--- Data block ---

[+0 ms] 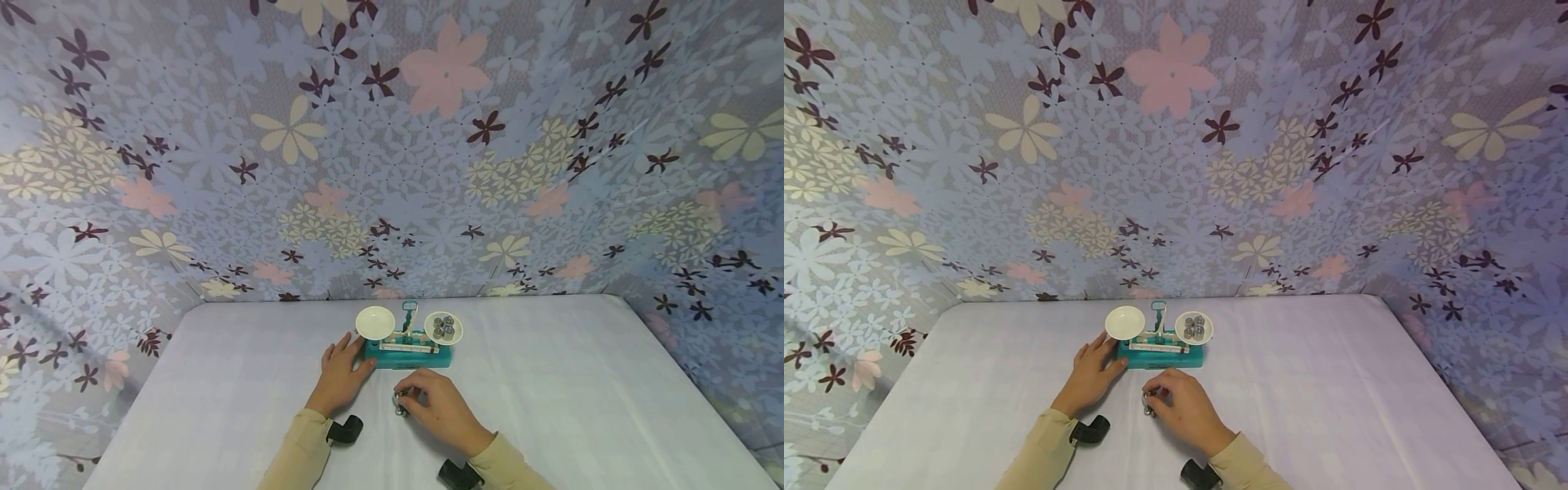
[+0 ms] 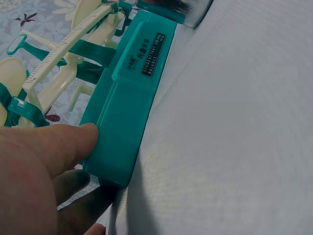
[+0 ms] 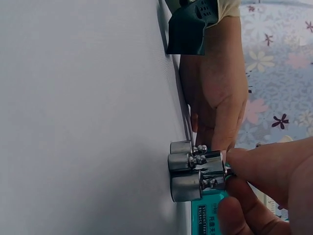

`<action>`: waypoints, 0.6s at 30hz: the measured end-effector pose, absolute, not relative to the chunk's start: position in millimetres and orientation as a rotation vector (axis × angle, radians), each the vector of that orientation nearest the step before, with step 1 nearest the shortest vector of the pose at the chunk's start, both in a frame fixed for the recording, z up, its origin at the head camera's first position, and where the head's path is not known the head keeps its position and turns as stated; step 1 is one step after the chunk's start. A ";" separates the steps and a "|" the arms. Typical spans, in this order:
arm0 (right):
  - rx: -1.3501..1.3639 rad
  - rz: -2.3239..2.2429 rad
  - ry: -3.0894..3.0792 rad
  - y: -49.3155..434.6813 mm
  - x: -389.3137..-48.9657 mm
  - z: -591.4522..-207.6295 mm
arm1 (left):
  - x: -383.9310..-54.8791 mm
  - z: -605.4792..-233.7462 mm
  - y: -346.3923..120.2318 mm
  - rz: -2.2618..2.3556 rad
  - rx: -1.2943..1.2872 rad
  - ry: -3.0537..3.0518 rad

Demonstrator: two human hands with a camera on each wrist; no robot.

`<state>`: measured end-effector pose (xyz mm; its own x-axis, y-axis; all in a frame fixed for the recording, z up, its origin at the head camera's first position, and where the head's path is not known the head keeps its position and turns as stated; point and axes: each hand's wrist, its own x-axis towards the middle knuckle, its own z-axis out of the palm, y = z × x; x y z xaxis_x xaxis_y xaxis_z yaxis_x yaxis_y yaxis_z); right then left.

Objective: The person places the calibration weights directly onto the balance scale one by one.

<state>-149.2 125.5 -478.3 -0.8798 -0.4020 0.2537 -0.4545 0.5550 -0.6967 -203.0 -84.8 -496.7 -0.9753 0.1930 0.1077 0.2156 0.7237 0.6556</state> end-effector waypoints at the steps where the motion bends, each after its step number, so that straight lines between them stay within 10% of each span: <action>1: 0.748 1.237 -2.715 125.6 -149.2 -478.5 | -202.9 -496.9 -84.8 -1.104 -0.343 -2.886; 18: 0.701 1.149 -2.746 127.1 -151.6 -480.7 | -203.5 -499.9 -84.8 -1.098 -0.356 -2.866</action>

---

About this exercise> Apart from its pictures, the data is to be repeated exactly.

Result below>
[+0 ms] 
[+0 ms] 
[+0 ms] 

`<action>`: waypoints, 0.6s at 30hz: the measured end-effector pose, absolute, not relative to the chunk's start: position in millimetres and orientation as a rotation vector (axis × angle, radians), each the vector of that orientation nearest the step before, with step 1 nearest the shortest vector of the pose at the chunk's start, both in a frame fixed for the recording, z up, its origin at the head camera's first position, and where the head's path is not known the head keeps its position and turns as stated; step 1 is one step after the chunk's start. A ";" separates the steps and a "|" the arms. Typical spans, in this order:
arm0 (right):
  - rx: -1.3501..1.3639 rad
  - rz: -2.3239..2.2429 rad
  - ry: -3.0894..3.0792 rad
  - y: -49.3155..434.6813 mm
  - x: -389.3137..-48.9657 mm
  - z: -591.4522..-207.6295 mm
arm1 (left):
  - x: -383.9310..-54.8791 mm
  - z: -605.4792..-233.7462 mm
  - y: -346.3923..120.2318 mm
  - rz: -2.2618..2.3556 rad
  - rx: -1.2943..1.2872 rad
  - ry: -3.0537..3.0518 rad

Demonstrator: two human hands with a camera on each wrist; no robot.

`<state>`: measured end-effector pose (xyz mm; its own x-axis, y-axis; all in a frame fixed for the recording, z up, its origin at the head camera's first position, and where the head's path is not known the head keeps its position and turns as stated; point and axes: each hand's wrist, its own x-axis towards the middle knuckle, its own z-axis out of the palm, y = z × x; x y z xaxis_x xaxis_y xaxis_z yaxis_x yaxis_y yaxis_z); right then left.

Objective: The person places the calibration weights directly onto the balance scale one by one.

<state>-149.2 125.5 -478.3 -0.8798 -0.4020 0.2537 -0.4545 0.5550 -0.6967 -203.0 -84.8 -496.7 -0.9753 0.1930 0.1077 0.2156 0.7237 0.6556</state> end-effector waypoints at the steps where the motion bends, each after its step number, so that straight lines between them stay within 10% of each span: <action>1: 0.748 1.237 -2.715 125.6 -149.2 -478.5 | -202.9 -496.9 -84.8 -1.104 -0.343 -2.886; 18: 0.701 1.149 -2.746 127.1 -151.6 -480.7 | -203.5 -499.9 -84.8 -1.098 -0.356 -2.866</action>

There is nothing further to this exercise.